AdBlue-Mangel: Transport-Branche befürchtet leere Regale

Fahrer-Mangel, hohe Treibstoffkosten, Lieferprobleme bei vielen Produkten: Logistikunternehmer sind aktuell nicht zu beneiden. Jetzt droht infolge der Gaskrise auch noch der Abgasreinigungsstoff AdBlue knapp zu werden – mit gravierenden Folgen.

7.000 Liter – so viel AdBlue hat Georg Mayer, Transportunternehmer aus Maxhütte-Haidhof im Landkreis Schwandorf, aktuell noch im Tank. Höchstens vier Wochen würde das im Notfall reichen, um die rund 30 Lkw des Familienunternehmens noch betanken zu können. Geht das AdBlue aus, müssten die Sattelschlepper stillstehen.

AdBlue zur Abgasreinigung

Moderne Lkw verwenden AdBlue zur Abgasreinigung, um den Stickoxid-Ausstoß zu verringern. Geht das AdBlue im Tank zur Neige, wird die Motorleistung um ein Viertel verringert, sagt Mayer. Wird dann immer noch nicht nachgetankt, werden die Maschinen auf eine Höchstgeschwindigkeit von 20 km/h runtergeregelt. „Dann kann man nur noch zum nächsten Parkplatz fahren.“

Noch wird Mayers Betrieb mit dem Abgasreinigungsstoff beliefert, doch die Preise sind infolge der Gaskrise stark gestiegen. AdBlue wird vorwiegend von Düngemittel-Produzenten als Nebenprodukt hergestellt, welche enorm abhängig vom Erdgas sind.

Zahlte er vor der Krise teilweise nur 17 Cent für den Liter AdBlue, rechnet Mayers Lieferant momentan mit Preisen deutlich über einem Euro. Langfristige Preiszusagen werden schon länger nicht mehr gemacht. „Mein Lieferant sagt, er nimmt noch Bestellungen ab dem 1. September an, aber er kann uns nicht zusichern, ob wir beliefert werden und in welchen Mengen“, sagt Mayer.

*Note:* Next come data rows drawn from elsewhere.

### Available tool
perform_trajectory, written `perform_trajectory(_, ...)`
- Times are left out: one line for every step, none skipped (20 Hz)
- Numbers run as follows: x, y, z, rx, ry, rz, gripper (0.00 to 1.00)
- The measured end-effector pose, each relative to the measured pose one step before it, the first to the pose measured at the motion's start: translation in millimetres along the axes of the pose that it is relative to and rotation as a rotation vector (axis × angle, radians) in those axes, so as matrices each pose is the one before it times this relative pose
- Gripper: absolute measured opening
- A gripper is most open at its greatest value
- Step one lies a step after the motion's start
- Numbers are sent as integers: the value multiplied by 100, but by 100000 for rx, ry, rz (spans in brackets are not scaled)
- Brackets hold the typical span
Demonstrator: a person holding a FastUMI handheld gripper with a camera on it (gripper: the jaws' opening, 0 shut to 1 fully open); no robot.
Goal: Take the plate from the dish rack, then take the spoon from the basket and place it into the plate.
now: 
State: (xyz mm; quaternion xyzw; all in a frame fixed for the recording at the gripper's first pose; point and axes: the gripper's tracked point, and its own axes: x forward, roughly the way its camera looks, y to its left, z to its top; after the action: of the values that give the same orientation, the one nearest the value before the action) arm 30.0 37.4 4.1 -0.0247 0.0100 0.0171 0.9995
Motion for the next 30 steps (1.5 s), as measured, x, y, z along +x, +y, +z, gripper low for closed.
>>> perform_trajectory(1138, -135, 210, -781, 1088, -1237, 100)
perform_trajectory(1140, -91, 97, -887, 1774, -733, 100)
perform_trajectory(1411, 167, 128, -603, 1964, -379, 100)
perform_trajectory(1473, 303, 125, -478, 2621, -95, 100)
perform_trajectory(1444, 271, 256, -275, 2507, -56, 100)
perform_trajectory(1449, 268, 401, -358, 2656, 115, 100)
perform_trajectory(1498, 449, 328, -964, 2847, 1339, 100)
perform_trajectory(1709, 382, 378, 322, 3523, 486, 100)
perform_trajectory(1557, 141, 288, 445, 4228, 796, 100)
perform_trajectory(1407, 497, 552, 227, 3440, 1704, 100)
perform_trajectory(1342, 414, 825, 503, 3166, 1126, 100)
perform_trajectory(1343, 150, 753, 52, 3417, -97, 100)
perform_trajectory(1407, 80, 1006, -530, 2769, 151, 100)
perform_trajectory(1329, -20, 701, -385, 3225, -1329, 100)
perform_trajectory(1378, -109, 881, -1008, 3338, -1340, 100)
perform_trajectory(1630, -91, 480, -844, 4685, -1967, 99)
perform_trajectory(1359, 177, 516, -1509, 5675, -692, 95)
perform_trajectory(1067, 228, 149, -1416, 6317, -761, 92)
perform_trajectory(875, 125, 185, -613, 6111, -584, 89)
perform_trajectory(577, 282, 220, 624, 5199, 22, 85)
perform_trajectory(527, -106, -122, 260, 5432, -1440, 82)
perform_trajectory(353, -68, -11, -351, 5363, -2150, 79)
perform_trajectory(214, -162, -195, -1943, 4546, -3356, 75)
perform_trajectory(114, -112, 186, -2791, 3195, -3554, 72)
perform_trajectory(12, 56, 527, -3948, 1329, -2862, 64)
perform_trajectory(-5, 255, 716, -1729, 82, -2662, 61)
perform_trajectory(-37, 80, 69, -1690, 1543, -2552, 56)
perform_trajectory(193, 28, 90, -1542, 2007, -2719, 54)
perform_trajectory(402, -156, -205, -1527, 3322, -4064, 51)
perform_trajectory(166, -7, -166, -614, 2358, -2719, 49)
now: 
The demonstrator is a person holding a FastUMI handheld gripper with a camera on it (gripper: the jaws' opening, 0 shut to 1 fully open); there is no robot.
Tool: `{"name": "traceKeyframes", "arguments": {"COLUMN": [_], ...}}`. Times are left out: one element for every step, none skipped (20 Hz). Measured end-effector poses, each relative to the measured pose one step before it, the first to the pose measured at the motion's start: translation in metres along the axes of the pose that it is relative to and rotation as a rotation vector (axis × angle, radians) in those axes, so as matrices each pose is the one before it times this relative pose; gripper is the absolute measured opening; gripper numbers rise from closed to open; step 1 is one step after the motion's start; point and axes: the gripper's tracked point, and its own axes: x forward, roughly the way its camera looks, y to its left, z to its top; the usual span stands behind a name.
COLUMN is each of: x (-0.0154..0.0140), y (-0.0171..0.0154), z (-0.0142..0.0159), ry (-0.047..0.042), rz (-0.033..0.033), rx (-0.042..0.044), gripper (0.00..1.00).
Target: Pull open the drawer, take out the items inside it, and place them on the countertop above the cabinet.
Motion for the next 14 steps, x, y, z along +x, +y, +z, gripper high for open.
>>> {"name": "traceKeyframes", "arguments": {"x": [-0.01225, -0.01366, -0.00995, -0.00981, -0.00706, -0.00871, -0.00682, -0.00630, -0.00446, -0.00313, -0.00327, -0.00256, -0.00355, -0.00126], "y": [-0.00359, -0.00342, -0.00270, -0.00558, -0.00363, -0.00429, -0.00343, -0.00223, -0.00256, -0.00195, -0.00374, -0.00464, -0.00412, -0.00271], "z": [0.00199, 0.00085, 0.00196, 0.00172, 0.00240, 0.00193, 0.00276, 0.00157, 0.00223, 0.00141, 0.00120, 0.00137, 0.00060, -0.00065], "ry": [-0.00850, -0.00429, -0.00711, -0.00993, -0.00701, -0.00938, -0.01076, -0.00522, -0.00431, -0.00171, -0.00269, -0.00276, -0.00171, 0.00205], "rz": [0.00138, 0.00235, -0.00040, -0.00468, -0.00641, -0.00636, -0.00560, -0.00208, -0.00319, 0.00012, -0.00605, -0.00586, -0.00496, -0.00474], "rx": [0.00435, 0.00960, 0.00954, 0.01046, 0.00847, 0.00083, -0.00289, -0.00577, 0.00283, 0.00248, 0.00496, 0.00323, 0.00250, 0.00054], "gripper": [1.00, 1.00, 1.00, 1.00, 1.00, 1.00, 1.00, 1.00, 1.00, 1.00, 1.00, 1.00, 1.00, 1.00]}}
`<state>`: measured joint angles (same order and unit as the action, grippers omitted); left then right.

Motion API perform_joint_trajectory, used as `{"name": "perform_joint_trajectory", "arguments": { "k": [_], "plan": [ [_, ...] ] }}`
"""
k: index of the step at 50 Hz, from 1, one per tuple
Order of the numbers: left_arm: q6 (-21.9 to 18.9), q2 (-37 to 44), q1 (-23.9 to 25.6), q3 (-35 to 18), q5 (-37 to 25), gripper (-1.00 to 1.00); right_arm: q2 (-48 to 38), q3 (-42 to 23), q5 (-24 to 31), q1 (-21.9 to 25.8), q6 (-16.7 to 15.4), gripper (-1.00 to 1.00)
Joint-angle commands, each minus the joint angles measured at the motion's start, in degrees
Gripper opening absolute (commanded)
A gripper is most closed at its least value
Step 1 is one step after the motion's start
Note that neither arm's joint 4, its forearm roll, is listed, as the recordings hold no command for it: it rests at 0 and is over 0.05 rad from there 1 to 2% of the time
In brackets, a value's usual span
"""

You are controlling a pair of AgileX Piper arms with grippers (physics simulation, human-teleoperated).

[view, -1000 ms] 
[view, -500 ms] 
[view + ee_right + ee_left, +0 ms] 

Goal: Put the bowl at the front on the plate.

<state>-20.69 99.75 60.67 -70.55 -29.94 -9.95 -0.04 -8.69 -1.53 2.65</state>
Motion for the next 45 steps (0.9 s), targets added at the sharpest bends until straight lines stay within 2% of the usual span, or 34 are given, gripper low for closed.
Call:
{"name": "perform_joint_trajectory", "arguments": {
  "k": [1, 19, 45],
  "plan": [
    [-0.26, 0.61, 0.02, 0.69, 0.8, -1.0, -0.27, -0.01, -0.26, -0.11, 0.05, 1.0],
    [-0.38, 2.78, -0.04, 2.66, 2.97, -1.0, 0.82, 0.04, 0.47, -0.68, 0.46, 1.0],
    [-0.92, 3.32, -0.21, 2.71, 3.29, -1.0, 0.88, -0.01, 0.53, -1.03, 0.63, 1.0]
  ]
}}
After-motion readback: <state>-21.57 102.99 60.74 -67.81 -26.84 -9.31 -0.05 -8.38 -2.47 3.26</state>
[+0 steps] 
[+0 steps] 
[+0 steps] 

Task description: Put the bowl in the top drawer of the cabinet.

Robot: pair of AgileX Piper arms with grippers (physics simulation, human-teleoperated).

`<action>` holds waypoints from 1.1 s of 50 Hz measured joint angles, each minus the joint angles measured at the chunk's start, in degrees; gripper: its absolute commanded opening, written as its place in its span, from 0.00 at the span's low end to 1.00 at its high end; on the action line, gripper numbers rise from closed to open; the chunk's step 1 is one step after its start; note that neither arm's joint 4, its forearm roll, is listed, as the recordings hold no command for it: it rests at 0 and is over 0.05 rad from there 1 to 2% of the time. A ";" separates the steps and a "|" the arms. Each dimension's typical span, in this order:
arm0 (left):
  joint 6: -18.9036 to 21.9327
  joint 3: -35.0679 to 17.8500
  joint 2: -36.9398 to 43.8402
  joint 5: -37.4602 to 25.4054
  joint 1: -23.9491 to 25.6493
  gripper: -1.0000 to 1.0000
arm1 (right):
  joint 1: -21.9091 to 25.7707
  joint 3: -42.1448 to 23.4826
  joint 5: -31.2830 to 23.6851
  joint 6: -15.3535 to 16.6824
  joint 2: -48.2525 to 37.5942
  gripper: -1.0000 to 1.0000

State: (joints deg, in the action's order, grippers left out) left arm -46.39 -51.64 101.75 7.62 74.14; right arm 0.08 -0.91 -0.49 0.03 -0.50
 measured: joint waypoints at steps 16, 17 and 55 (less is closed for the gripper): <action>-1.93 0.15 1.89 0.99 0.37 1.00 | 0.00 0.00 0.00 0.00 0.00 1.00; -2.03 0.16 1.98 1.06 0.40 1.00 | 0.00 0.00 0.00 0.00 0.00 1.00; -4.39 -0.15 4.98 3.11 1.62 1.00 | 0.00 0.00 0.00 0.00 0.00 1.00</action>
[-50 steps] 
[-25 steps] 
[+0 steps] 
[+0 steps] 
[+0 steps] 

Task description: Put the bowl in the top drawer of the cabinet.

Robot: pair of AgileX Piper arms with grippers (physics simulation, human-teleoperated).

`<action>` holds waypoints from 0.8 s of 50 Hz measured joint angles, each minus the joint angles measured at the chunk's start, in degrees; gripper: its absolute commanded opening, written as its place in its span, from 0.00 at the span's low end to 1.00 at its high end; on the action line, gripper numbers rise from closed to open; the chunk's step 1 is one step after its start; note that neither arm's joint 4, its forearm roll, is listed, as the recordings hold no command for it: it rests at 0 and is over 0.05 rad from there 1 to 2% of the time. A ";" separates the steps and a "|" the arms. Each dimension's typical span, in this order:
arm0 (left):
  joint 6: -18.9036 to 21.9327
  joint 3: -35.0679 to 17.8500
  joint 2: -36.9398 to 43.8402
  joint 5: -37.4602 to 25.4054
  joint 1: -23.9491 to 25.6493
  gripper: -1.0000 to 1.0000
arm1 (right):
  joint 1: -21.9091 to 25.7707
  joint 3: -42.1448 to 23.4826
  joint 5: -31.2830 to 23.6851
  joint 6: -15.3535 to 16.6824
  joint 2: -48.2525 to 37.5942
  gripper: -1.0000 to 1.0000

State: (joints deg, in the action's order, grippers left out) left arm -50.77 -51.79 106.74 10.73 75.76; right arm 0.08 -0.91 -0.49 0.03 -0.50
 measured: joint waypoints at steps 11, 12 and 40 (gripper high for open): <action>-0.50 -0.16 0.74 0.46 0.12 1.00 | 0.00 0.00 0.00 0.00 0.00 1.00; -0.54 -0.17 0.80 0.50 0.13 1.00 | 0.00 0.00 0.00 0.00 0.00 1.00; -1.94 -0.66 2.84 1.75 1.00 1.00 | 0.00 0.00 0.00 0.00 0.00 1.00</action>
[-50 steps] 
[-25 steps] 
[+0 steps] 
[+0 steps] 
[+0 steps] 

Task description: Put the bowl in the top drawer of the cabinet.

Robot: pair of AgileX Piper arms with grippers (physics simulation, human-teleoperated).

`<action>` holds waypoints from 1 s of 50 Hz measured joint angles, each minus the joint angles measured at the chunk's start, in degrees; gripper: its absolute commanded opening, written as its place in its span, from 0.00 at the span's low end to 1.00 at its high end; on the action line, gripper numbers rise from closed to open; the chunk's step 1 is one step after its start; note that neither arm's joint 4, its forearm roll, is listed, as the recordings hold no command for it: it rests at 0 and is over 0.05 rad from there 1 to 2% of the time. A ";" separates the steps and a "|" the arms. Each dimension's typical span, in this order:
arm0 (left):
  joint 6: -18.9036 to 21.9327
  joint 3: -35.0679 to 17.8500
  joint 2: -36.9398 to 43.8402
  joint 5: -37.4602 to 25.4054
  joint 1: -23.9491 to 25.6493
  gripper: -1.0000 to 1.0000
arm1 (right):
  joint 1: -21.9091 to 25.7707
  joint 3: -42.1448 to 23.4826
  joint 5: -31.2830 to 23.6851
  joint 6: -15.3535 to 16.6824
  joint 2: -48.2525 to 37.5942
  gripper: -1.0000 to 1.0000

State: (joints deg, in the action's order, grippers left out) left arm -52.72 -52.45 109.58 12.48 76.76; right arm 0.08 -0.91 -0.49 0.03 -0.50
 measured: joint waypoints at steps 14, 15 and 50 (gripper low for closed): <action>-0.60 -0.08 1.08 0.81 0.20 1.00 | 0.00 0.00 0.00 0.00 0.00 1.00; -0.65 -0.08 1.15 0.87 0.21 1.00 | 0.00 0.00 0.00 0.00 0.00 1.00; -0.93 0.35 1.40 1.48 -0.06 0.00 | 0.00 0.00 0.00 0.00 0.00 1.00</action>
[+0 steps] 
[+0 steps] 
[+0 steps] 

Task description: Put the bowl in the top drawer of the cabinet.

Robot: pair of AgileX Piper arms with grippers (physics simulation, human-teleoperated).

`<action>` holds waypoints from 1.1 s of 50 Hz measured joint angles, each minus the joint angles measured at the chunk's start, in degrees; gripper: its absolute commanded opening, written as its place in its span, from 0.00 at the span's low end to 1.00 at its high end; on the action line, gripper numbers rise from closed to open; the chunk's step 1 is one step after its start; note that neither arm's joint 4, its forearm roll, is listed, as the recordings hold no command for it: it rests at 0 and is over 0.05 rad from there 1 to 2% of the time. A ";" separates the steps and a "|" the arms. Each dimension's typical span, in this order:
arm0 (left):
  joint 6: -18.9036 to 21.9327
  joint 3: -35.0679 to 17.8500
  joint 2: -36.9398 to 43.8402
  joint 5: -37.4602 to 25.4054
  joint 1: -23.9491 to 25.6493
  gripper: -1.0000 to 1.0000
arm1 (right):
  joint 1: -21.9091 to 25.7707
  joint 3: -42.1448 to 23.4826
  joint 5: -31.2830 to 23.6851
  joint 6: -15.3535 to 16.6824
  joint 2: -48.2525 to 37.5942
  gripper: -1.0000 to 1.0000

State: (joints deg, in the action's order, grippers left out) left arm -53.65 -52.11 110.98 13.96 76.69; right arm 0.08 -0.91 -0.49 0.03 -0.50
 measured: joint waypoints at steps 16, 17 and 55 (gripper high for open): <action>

Produktion wegen hoher Gaskosten bereits gedrosselt

Die Lage sei ernst, so Mayer: Mehrere europäische Hersteller haben wegen den gestiegenen Gaspreise die AdBlue-Produktion bereits gedrosselt. Einer der größten Produzenten Deutschlands, SKW Piesteritz in Sachsen-Anhalt, hat bereits angekündigt, wegen der hohen Preise und der Gasumlage im Oktober die Produktion stoppen zu müssen, wenn das Unternehmen keine Hilfe bekommt.

Die Folge eines großflächigen Lieferstopps: In Deutschland könnte kaum noch ein Sattelschlepper fahren. Firmen, Tankstellen und Supermärkte bekämen große Lieferprobleme. „Wenn die Lkw nicht mehr fahren, bricht das alles zusammen. Es steht die gesamte Wirtschaft“, sagt Mayer.

Vor ähnlichen Problemen stünden dann auch Kraftwerksbetreiber wie das Müllkraftwerk Schwandorf, die Ammoniakwasser zur Abgasreinigung einsetzen. Im Ernstfall müssten die Kraftwerke entweder abgeschaltet oder der Ausstoß deutlich dreckigerer Abgase von der Politik erlaubt werden.

Mehr Abgase oder stehende Lkw

Sollte kein AdBlue mehr verfügbar sein, stünde auch bei den Transportfahrzeugen eine solche Entscheidung an. Entweder bricht der Warentransport zusammen oder die Politik erlaubt ein Umprogrammieren der Lkw, damit diese auch ohne die Abgasreinigung weiterfahren können. Das würde aber die Umwelt stark belasten. Ein Dilemma.

Alternative Antriebe derzeit keine Lösung

Eine andere Möglichkeit wären dann zwar auch Lastkraftwagen mit alternativen Antrieben, doch von diesen gibt es noch viel zu wenige. Georg Mayer hat auf seinem Hof sogar vier Lkw stehen, die mit Flüssiggas betankt werden. Er hatte sie ursprünglich angeschafft, um seine CO2-Emissionen zu senken. Nur leider fehlen aktuell die Nummernschilder.

Wegen der enorm gestiegenen Gaspreise lohnt es sich für Mayer derzeit nicht, die Fahrzeuge einzusetzen. Er hat sie deshalb abgemeldet. Sollte es zu einem großflächigen AdBlue-Lieferstopp kommen, wird er sie vielleicht doch wieder zulassen. „Wenn die Diesel-Fahrzeuge alle stehen, ist vielleicht jemand bereit, die hohen Kosten zu zahlen“, sagt Mayer.